Wikipedia supplies a number of variations. In telecommunications, backchannel "is typically a low-speed, or less-than-optimal, transmission channel in the opposite direction to the main channel." In business and medicine, it represents "inappropriate organizational practice that involves bypassing recognized or official communication processes." The linguistics version of backchanneling consists of "giving positive comments, such as 'uh-huh' or 'yes' to the other speaker, to encourage further talk or to confirm that one is listening."

But the definition which comes closest to what I've observed is the diplomacy model, "an unofficial channel of communication between states or other political entities used to supplement official channels."

At the recent EduCon, workshop leaders actively solicited input from both real life and virtual attendees. Participants could DM comments and questions (via Twitter), or take part in a backchannel chat set up on the conference site. This method of interaction required that someone monitor incoming messages and relay them to the speaker. Presenters frequently answered queries, clarified points or introduced new discussion threads based on the backchannel conversations. This interactivity served to enhance the experience rather than detract from it.

Backchannel still presents a few problems for me. I find myself unable to equitably divide my attention: either I engage in the chat or focus on the presenter. Competing text, images, and sound are also a challenge. Often, I make a conscious decision to follow the backchannel in real time, then go back to view the UStream of the session (which is usually, though not always, available later) without distraction.

A less frequently mentioned application of backchannel is as an alternative activity when one is forced to endure an uninspiring or irrelevant lecture [which is probably why we passed notes or whispered in class back in the olden days].

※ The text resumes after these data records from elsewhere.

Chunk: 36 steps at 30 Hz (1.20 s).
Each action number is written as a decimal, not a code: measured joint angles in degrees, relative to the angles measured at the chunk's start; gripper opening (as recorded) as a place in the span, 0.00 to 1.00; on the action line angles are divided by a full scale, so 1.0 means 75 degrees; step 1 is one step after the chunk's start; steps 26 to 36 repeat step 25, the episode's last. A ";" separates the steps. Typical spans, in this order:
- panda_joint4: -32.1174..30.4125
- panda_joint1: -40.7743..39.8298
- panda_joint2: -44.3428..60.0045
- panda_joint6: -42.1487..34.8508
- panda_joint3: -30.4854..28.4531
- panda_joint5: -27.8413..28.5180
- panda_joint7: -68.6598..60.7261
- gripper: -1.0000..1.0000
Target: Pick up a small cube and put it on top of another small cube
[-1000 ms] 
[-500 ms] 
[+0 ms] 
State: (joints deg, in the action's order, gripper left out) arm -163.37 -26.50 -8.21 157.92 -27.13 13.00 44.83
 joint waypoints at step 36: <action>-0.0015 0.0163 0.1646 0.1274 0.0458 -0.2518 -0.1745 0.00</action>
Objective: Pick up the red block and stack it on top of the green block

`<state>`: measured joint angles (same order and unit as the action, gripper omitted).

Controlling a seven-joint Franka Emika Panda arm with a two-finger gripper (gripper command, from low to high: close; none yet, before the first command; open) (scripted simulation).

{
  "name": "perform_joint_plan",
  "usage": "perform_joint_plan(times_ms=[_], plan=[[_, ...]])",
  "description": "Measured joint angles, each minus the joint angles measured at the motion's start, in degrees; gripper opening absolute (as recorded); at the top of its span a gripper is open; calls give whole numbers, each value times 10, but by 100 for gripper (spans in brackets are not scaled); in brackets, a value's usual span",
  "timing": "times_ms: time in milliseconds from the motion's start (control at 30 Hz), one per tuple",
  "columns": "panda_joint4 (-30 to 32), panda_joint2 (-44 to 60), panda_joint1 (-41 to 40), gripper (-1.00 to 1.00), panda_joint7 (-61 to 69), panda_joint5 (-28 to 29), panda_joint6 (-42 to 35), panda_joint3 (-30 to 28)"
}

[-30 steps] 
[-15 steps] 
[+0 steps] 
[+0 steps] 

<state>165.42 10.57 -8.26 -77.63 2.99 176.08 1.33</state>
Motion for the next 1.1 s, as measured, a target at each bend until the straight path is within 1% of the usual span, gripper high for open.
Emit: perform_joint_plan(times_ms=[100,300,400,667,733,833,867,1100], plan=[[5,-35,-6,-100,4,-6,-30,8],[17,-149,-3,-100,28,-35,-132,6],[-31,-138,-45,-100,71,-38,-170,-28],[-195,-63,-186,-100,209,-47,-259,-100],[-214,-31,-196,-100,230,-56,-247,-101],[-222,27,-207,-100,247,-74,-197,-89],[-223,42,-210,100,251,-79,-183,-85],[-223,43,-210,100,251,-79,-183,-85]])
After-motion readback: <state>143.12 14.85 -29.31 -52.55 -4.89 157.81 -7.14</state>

I'm beginning to understand the promise of backchannel. So my answer to
DinaE @dmcordell @techicebreaker @garageflowers ok-- now the moral question: is backchanneling rude? or useless? :) :)
is that backchanneling can be both mannerly and useful, depending on when and how it's employed.

To paraphrase John Holt,
"No use to shout at them to pay attention. If the situations, the materials, the problems before the group do not interest them, their attention will slip off to what does interest them, and no amount of exhortation of threats will bring it back."

"Passing Notes" by parislemon


Anonymous said...

Ok, I know this is an old post and you just tweeted it to @tjshay, but I just need to throw my hat in the ring:

If the content is interesting, people listen. If it's not, they don't. Simple as that :-) Interaction usually keeps people paying attention and off the backchannel, but that being said, some people will continue to use it regardless.

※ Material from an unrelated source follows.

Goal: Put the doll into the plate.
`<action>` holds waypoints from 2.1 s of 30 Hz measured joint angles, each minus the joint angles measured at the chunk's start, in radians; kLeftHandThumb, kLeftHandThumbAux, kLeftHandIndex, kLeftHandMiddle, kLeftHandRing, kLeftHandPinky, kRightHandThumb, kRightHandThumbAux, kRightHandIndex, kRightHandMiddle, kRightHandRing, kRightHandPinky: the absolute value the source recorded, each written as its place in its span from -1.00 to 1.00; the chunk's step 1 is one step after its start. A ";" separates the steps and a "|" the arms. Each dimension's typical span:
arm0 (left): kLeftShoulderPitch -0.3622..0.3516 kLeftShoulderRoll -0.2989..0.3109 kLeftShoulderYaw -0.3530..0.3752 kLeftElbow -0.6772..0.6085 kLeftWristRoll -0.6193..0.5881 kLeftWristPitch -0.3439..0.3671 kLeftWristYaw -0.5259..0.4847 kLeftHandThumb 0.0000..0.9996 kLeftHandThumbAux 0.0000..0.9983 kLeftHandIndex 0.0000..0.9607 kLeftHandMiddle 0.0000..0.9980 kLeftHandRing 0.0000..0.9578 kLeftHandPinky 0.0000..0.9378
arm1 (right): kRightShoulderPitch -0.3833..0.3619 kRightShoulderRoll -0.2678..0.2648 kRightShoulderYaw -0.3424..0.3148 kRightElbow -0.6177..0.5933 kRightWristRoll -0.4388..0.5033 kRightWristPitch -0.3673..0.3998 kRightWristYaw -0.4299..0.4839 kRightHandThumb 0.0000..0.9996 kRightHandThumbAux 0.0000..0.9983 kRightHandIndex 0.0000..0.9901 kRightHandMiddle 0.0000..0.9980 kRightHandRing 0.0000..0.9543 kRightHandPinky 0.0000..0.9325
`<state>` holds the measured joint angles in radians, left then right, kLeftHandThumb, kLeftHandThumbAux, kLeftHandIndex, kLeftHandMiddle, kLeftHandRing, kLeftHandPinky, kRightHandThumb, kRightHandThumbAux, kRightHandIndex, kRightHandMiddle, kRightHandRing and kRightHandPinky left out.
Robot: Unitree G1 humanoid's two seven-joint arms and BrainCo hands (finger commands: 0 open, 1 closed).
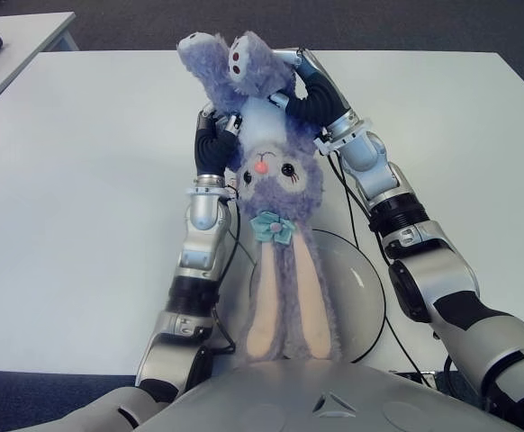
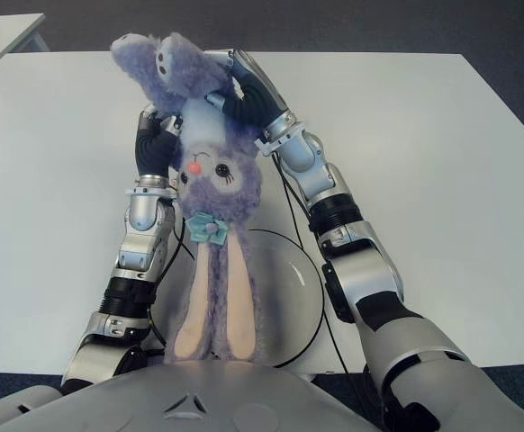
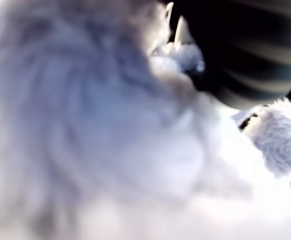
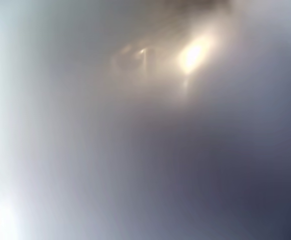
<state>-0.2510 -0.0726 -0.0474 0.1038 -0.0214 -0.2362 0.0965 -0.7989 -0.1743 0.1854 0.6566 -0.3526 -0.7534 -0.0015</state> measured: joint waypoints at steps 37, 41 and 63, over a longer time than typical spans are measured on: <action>-0.006 0.062 -0.046 -0.188 -0.039 0.401 -0.130 0.40 0.43 -0.09 0.61 0.74 0.76 | 0.122 -0.059 -0.009 -0.237 0.005 0.228 0.079 0.39 0.44 -0.11 0.68 0.75 0.78; 0.002 0.062 -0.059 -0.192 -0.039 0.418 -0.144 0.40 0.43 -0.09 0.61 0.74 0.77 | 0.174 -0.070 -0.013 -0.291 0.022 0.251 0.100 0.39 0.44 -0.12 0.70 0.77 0.79; 0.139 0.088 -0.129 -0.328 -0.059 0.515 -0.218 0.40 0.43 -0.09 0.61 0.73 0.77 | 0.371 -0.108 -0.016 -0.428 0.084 0.245 0.147 0.37 0.46 -0.12 0.75 0.82 0.83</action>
<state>-0.1118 0.0150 -0.1762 -0.2241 -0.0809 0.2785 -0.1213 -0.4282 -0.2827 0.1692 0.2287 -0.2685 -0.5080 0.1451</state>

The job of the speaker/teacher, is to ensure that the quality of content is that which will reach the highest number of participants with the expectation that some won't listen no matter what.

The key is always this: give them a REASON to listen.

Miss G said...

I am very glad you just revisited this topic! Here's my 2 cents:
It all depends on the content, the participants, and the situation. If the content is engaging, and the participants interested, then the backchannel will become a place of deepening the content. The conversation will be about what is being presented and participants will be given the chance to "think out loud," or so to speak. It opens the door for more possibility, the chance to ask questions as they pop up. Then, it's up to the presenter what to do with it. If the participants are interested in anything but the content, no matter how interesting or engaging, the backchannel will turn into that passing notes, complete with the stray sarcastic comment or two. When I have to "lecture" in class, I present on Google Preso, and my students keep it open on their laptops. Our backchannel is for the sole purpose of sharing thoughts and questions about the content. When kids use it well, it's amazing the type of conversation that results. When kids are "being kids," it can be almost detrimental to the learning process, in fact, almost disastrous. Adults can be the same, as the presenter, you just gotta keep it focused and refocus the group when need be. As the participant, we have to know where to draw the line, and how to model that for our students.